Direct sensing of systemic and nutritional signals by haematopoietic progenitors in Drosophila.
- Author(s): Shim, Jiwon
- Mukherjee, Tina
- Banerjee, Utpal
- et al.
Published Web Locationhttps://doi.org/10.1038/ncb2453
The Drosophila lymph gland is a haematopoietic organ in which progenitor cells, which are most akin to the common myeloid progenitor in mammals, proliferate and differentiate into three types of mature cell--plasmatocytes, crystal cells and lamellocytes--the functions of which are reminiscent of mammalian myeloid cells. During the first and early second instars of larval development, the lymph gland contains only progenitors, whereas in the third instar, a medial region of the primary lobe of the lymph gland called the medullary zone contains these progenitors, and maturing blood cells are found juxtaposed in a peripheral region designated the cortical zone. A third group of cells referred to as the posterior signalling centre functions as a haematopoietic niche. Similarly to mammalian myeloid cells, Drosophila blood cells respond to multiple stresses including hypoxia, infection and oxidative stress.

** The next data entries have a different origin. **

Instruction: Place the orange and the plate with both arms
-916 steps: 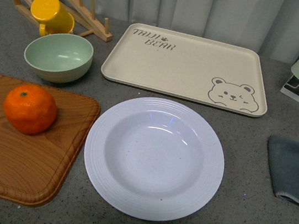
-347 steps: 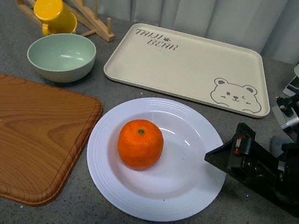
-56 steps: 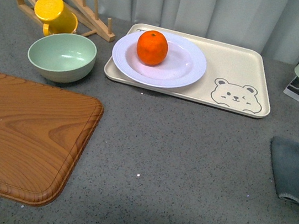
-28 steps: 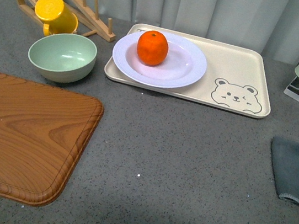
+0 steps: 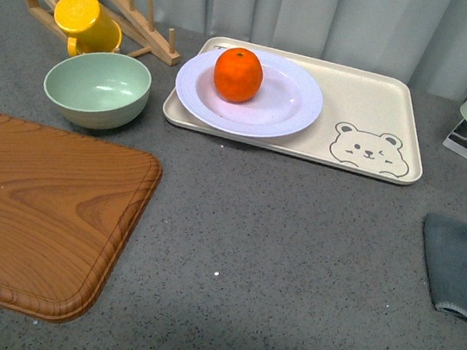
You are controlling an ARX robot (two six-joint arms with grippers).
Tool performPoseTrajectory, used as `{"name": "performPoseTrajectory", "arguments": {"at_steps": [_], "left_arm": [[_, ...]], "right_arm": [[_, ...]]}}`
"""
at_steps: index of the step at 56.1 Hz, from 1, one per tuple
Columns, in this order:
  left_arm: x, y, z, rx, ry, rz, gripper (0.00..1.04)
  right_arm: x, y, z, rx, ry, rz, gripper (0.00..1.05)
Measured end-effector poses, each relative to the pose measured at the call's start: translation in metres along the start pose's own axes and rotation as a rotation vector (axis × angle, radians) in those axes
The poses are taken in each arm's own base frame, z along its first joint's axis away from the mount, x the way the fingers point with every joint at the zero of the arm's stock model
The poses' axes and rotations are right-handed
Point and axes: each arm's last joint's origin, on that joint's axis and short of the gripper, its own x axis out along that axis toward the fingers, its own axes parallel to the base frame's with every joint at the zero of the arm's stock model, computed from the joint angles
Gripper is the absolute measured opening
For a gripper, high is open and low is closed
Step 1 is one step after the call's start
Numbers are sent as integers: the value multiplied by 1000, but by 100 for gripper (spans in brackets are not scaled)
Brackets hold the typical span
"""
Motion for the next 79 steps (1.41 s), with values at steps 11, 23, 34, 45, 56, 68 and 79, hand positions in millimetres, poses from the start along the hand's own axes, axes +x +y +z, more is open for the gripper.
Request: {"name": "performPoseTrajectory", "arguments": {"at_steps": [11,23,34,45,56,68,79], "left_arm": [[0,0,0,0,0,0,98],[0,0,0,0,0,0,98],[0,0,0,0,0,0,98],[0,0,0,0,0,0,98],[0,0,0,0,0,0,98],[0,0,0,0,0,0,98],[0,0,0,0,0,0,98]], "right_arm": [[-5,0,0,0,-1,0,1],[-10,0,0,0,-2,0,1],[-13,0,0,0,-2,0,1],[-24,0,-2,0,1,2,1],[-24,0,-3,0,5,2,11],[-24,0,-3,0,4,2,50],[-24,0,-3,0,4,2,85]]}}
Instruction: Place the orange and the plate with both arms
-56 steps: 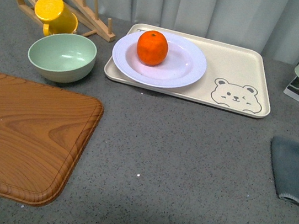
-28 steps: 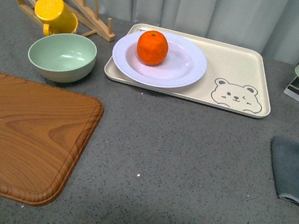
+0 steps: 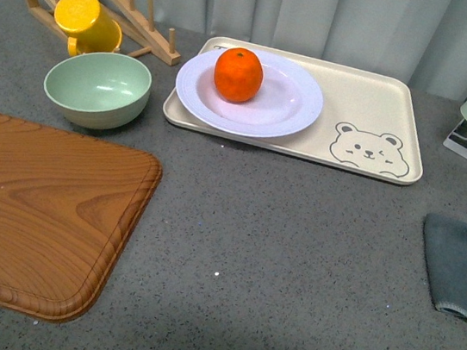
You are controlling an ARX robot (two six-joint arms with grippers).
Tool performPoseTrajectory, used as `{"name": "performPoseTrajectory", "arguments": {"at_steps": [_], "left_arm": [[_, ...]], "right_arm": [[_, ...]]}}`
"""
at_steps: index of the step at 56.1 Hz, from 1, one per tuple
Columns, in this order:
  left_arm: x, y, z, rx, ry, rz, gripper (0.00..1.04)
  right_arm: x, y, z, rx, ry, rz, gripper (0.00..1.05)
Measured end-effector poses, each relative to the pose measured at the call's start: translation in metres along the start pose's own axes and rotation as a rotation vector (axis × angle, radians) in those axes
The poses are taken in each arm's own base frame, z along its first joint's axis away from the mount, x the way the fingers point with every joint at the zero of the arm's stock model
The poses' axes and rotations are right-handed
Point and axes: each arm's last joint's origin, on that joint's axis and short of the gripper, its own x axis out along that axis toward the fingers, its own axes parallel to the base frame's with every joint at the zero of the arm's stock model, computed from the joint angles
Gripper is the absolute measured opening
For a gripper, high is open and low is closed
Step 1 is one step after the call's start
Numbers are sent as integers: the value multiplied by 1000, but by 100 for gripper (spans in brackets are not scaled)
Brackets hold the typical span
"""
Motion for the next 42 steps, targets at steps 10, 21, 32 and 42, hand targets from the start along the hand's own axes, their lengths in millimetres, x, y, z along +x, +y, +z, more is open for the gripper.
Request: {"name": "performPoseTrajectory", "arguments": {"at_steps": [10,21,32,42], "left_arm": [[0,0,0,0,0,0,98],[0,0,0,0,0,0,98],[0,0,0,0,0,0,98],[0,0,0,0,0,0,98]], "right_arm": [[0,0,0,2,0,0,95],[0,0,0,2,0,0,95],[0,0,0,2,0,0,95],[0,0,0,1,0,0,95]]}}
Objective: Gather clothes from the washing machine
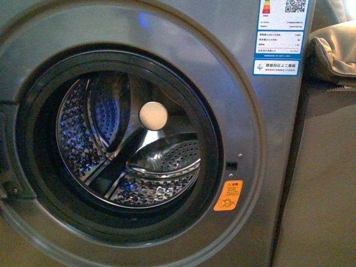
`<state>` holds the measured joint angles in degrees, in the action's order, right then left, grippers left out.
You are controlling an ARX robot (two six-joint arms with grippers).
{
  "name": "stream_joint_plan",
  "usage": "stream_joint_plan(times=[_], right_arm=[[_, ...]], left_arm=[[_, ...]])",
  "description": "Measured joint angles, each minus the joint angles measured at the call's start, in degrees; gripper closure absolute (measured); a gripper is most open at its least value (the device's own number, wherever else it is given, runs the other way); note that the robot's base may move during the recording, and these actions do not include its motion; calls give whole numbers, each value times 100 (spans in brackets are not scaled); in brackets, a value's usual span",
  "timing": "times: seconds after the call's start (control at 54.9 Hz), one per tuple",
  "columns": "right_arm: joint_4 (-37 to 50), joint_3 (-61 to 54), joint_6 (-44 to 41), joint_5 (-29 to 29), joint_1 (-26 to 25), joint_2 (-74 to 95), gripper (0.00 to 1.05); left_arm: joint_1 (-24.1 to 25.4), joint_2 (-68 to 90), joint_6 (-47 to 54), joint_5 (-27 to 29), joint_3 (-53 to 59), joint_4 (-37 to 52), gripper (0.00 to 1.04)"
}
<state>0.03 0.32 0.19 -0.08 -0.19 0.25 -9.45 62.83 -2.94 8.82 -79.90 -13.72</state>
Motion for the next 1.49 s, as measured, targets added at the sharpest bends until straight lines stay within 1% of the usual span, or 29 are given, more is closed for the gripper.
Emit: stream_joint_plan(times=[0.055,0.127,0.164,0.182,0.255,0.291,0.328,0.382,0.419,0.437,0.473,0.546,0.619,0.728,0.819,0.855,0.91,1.147,1.492], right_arm=[[0,0,0,0,0,0,102],[0,0,0,0,0,0,102],[0,0,0,0,0,0,102],[0,0,0,0,0,0,102],[0,0,-4,0,0,0,102],[0,0,-9,0,0,0,98],[0,0,-9,0,0,0,92],[0,0,-9,0,0,0,85],[0,0,-9,0,0,0,78],[0,0,-9,0,0,0,74],[0,0,-9,0,0,0,65],[0,0,-9,0,0,0,53],[0,0,-9,2,0,0,42],[0,0,-9,2,0,0,20],[0,0,-9,2,0,0,6],[0,0,-4,0,0,0,6],[0,0,-7,0,0,0,8],[0,0,-7,0,0,0,7],[0,0,-7,0,0,0,7]], left_arm=[[85,-463,101,-61,898,459,41],[168,-898,160,-138,1744,848,52],[216,-1152,184,-181,2256,1128,59],[254,-1320,192,-210,2616,1294,64],[317,-1602,214,-293,3292,1585,75],[348,-1716,227,-310,3593,1714,80],[385,-1860,238,-352,3969,1867,87],[422,-1996,247,-396,4301,2006,94],[463,-2135,247,-444,4597,2135,101],[540,-2208,247,-557,4732,2197,102],[754,-2389,258,-813,5049,2328,101],[894,-2610,256,-844,5423,2498,101],[929,-2776,256,-848,5705,2612,101],[929,-3082,256,-885,6227,2778,101],[929,-3265,256,-883,6481,2844,101],[929,-3333,256,-883,6568,2863,101],[931,-3464,256,-883,6728,2889,101],[931,-4006,258,-883,7250,2907,101],[931,-4636,258,-883,7624,2658,101]])
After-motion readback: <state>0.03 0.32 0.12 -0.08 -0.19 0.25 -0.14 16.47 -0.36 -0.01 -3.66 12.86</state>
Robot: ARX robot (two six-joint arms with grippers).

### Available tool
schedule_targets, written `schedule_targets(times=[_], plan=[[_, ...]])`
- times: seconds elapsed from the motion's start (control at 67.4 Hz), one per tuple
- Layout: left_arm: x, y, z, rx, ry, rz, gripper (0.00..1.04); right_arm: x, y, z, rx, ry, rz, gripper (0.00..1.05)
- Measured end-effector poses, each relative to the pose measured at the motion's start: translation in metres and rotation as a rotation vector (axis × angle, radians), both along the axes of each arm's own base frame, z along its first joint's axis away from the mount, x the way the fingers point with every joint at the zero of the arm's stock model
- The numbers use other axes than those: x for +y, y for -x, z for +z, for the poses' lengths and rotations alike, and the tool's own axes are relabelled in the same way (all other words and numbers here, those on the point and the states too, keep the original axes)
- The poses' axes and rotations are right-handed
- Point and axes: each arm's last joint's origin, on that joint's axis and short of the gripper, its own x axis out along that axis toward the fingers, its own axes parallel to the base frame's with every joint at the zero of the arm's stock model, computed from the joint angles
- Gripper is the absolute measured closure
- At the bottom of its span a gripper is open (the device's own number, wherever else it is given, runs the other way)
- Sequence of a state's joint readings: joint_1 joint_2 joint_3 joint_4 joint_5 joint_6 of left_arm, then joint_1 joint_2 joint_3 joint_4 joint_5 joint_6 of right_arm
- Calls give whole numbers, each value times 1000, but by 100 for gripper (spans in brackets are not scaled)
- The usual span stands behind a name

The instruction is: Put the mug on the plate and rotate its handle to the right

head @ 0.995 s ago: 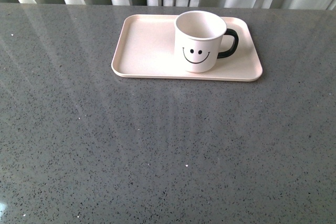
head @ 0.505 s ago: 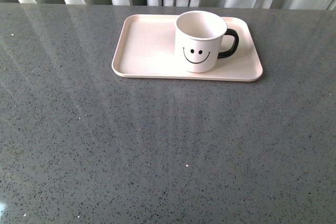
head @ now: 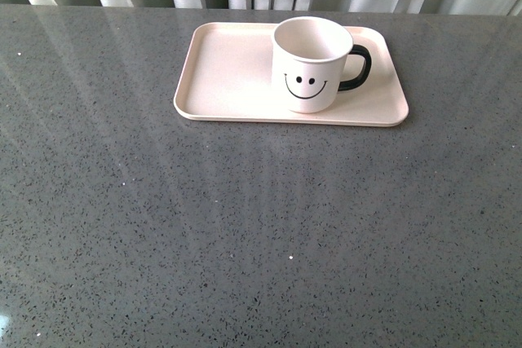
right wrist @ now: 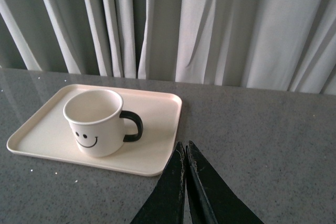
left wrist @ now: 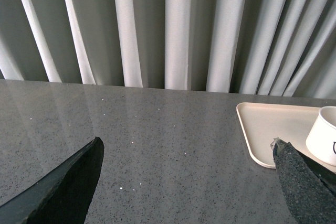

However, how systemic signals are sensed by myeloid progenitors to regulate cell-fate determination has not been well described. Here, we show that the haematopoietic progenitors of Drosophila are direct targets of systemic (insulin) and nutritional (essential amino acid) signals, and that these systemic signals maintain the progenitors by promoting Wingless (WNT in mammals) signalling. We expect that this study will promote investigation of such possible direct signal sensing mechanisms by mammalian myeloid progenitors.